WHAT YOU WILL DO >>
Restate exactly, and only, the lines from the one with "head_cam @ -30" through the end of the data, with both of those end lines kept. Drop any pictures.
....
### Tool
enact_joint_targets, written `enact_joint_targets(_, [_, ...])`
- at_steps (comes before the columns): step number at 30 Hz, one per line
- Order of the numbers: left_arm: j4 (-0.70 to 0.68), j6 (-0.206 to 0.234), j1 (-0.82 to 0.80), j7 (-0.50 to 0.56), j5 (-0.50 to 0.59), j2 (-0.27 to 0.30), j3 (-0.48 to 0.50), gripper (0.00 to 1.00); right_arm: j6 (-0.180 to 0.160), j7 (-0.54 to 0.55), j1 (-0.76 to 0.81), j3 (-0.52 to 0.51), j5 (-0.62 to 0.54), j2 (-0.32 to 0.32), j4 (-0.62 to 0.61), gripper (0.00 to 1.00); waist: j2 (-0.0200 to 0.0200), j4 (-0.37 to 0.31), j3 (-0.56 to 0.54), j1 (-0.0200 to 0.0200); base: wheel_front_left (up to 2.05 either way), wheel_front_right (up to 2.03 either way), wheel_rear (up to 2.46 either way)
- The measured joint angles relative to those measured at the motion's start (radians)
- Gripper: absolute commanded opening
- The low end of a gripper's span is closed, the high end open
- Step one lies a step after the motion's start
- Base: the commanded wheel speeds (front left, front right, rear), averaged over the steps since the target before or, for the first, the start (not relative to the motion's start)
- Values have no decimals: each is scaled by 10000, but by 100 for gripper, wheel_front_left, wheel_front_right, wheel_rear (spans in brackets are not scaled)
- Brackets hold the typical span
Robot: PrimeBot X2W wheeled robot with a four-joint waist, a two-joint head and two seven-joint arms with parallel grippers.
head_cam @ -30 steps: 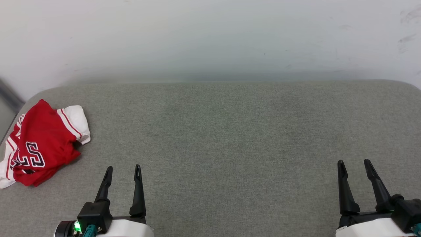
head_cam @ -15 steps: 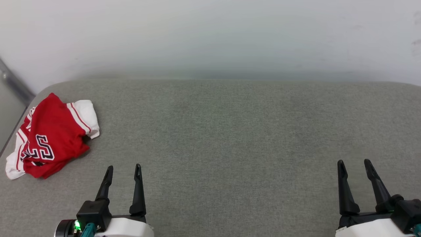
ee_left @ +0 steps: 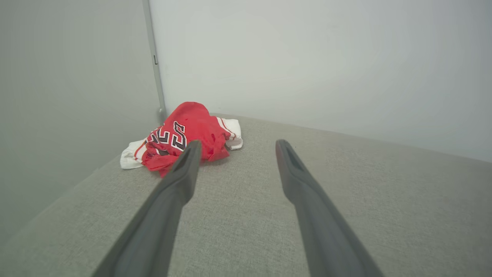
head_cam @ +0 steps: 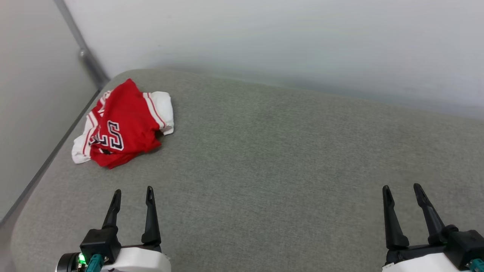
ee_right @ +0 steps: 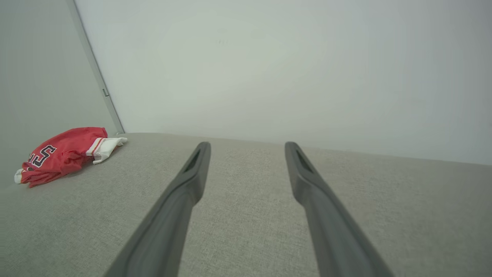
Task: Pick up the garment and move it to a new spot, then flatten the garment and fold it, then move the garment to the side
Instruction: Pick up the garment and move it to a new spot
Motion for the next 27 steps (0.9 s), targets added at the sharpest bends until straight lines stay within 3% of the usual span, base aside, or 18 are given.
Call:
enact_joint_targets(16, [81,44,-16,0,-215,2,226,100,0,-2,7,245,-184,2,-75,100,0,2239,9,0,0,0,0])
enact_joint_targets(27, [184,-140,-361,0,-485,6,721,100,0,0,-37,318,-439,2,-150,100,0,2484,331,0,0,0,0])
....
TASK RESULT >>
head_cam @ -30 steps: 
head_cam @ -15 steps: 
ee_left @ +0 steps: 
head_cam @ +0 steps: 
ee_right @ +0 steps: 
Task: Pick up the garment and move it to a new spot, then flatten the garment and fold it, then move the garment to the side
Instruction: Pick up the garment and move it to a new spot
Motion for the next 27 steps (0.9 s), targets added at the sharpest bends until straight lines stay within 3% of the usual span, base aside, or 18 are given.
Call:
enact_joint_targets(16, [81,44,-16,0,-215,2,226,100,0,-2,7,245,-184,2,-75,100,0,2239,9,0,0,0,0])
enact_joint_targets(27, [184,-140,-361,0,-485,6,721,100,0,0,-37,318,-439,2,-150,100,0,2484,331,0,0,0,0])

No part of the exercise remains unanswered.